In Keller schools, officials are expanding options and gearing up for more demand for CTE courses.

“As diversity within Keller ISD is changing, so does the diversity of college, career and post-secondary plans of student,” said Casey Stone, director of career and technical education.

Ten years ago, a greater part of Keller students were planning to attend four-year universities. Now many of them are opting for two-year colleges first or looking for viable careers, Stone said.

A few of Keller’s strongest CTE programs are engineering and audiovisual technology, but the district is also adding courses through business partnerships to offer more, like aviation technology and distribution logistics, Stone said.

CTE enrollment in the district has also been hampered in the last few years by the state’s requirement that students have four years of math and science instead of three and by the reduction in the high school schedule from eight periods to seven, a move to save money made during 2011 reductions due to state budget cuts for public education.

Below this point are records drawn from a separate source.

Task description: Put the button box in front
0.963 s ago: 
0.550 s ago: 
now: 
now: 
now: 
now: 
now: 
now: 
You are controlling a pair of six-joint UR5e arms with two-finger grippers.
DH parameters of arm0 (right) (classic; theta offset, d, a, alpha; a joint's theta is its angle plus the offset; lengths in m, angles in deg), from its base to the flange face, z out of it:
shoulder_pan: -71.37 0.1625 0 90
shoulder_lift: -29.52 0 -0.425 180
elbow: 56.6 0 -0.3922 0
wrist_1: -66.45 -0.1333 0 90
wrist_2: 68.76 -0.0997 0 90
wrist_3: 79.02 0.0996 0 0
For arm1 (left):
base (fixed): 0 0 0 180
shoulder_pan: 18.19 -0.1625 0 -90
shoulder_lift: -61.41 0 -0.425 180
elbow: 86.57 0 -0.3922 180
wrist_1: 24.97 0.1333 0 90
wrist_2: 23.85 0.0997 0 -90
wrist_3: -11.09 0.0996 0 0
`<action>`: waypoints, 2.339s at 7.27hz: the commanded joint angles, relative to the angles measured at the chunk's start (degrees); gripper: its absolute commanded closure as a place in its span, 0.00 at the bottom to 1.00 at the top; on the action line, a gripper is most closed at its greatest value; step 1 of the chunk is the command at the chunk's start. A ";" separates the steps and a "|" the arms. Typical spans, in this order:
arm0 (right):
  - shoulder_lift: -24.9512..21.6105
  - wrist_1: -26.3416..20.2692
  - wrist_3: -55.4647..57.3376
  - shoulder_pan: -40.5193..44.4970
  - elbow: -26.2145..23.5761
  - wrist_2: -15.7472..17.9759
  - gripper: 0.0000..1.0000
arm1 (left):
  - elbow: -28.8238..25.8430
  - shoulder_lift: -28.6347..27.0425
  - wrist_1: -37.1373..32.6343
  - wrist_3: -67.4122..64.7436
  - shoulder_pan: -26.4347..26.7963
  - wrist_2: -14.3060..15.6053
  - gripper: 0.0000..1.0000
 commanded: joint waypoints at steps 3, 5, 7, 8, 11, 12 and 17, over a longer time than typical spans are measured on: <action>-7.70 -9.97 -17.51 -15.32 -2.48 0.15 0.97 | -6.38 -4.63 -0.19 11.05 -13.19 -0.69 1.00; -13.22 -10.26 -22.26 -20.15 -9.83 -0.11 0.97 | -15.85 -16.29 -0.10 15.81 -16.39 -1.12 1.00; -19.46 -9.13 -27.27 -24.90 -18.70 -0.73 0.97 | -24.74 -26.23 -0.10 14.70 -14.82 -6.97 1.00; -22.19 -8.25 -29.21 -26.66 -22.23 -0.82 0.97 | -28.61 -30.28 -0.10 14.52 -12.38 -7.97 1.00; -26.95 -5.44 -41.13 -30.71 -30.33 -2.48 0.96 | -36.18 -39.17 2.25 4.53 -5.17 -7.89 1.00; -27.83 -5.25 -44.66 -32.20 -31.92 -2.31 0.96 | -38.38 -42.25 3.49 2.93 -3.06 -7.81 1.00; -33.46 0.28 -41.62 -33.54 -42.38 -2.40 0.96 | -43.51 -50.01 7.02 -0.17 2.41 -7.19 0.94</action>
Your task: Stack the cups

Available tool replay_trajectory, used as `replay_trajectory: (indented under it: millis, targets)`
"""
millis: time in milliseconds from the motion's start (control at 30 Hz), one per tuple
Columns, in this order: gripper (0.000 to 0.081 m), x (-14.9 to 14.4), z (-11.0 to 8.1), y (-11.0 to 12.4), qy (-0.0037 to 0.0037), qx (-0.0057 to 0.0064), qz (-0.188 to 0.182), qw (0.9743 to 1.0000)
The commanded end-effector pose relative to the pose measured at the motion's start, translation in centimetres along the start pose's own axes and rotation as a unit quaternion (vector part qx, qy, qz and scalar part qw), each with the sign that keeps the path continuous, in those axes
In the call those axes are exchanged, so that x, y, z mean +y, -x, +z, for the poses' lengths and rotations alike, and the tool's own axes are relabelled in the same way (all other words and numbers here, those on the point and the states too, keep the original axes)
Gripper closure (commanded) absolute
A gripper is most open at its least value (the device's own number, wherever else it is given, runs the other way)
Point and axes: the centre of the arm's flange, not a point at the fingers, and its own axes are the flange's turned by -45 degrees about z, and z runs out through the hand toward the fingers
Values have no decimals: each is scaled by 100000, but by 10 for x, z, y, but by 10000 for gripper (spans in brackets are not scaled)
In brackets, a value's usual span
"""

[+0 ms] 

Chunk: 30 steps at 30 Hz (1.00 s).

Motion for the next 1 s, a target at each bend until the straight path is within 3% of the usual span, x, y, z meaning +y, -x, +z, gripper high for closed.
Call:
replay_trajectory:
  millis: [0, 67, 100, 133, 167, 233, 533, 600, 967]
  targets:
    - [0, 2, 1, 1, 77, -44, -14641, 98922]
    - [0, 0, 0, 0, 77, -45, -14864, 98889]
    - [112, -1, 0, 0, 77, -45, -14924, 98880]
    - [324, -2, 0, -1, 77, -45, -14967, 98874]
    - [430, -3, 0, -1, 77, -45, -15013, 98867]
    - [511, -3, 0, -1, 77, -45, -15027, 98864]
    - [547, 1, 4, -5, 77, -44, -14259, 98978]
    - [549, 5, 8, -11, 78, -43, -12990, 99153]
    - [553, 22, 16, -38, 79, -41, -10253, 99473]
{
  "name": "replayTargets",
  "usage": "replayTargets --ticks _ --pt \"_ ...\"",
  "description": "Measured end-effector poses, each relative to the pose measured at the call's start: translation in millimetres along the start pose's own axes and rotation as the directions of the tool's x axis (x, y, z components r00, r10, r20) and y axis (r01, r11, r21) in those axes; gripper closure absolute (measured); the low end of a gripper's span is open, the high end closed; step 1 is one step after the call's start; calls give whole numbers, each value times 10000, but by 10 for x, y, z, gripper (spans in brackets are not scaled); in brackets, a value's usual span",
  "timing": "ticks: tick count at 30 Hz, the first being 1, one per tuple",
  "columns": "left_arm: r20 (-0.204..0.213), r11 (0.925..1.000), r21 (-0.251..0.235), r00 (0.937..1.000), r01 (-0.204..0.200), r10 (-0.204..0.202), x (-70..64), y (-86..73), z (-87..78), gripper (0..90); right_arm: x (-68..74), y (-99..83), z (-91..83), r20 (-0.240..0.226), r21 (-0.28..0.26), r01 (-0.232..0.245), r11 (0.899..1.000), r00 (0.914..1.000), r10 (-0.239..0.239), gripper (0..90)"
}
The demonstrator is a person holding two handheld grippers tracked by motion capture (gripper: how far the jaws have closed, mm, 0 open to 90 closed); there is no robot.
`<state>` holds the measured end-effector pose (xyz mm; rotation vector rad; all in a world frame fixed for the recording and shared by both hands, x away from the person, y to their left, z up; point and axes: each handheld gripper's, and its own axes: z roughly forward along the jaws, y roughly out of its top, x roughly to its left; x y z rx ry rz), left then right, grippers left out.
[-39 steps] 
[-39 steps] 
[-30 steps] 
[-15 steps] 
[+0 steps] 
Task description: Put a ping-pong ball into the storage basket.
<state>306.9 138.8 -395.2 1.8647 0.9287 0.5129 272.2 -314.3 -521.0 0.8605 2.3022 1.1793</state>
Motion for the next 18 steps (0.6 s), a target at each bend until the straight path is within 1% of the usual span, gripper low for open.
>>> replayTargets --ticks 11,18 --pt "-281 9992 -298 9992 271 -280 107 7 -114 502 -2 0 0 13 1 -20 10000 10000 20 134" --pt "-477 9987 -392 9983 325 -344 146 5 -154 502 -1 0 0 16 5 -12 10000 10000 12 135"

Stone said administrators are working to educate students and parents in coming months about the new graduation pathways. The district will hold town-hall meetings, send emails, post videos and hold question-and-answer sessions.

“We want them to know what are the new graduation requirements, what are the endorsements and help them find which are the most interesting to them,” he said.

Unfinished requirements

Hundreds of area instructional leaders attended a recent workshop at the Region 11 Education Service Center to learn about the latest developments in the implementation of HB5.

Patricia Hardy, an educator from Weatherford and the District 11 representative to the State Board of Education, was the featured speaker.

Hardy said she had been a big proponent of the additional math and science classes in the previous “four-by-four requirement” but mandates for students to take certain advanced math and science courses were not her intent.

“I never expected every student to take physics,” Hardy said. “I expected every student to take science.”

The flexibility of the new graduation pathways will benefit all Texas students because they would have more freedom to explore diverse subjects. “If you put people in classes not related to their interests, they’re going to lose focus,” she said.

The openness of the endorsements also gives school districts room to adapt them to the strengths of their communities while managing their financial resources, she said.

“A lot of the responsibility falls on the local school districts,” Hardy said. “It would be wrong for the state to say, ‘You have to offer this.’”

Hardy said that with some of the new curriculum, the state board had its first reading in November and won’t have its second until January, which is too late for many districts to change their course guides for 2014-15.

She added that state education officials are still working on a requirement to offer personal financial literacy courses to students.

Fort Worth ahead of game

The Fort Worth district was in good shape meeting the endorsement requirements with the implementation of the Gold Seal Programs of Choice and Schools of Choice, said Cathleen Richardson, the district’s executive director of teaching and learning.

“We’ve already begun getting courses aligned in sequence in all areas,” Richardson said.

Fort Worth already has a high number of students involved in obtaining certificates and licenses that can help them go into careers or college programs, she said.

For example, Dunbar High offers aviation technology, engineering and urban development, and business technology as part of the Gold Seal Programs of Choice.

“With all the endorsements, we’re waiting to hear the final word from the state and at the same time getting all the other staff updated on current issues without overloading them,” Richardson said.

Clark, the associate superintendent in Birdville, said that one of the biggest problems with implementing HB5 is making local policy changes in graduation plans without complete information.

“School boards don’t want ambiguity,” Clark said.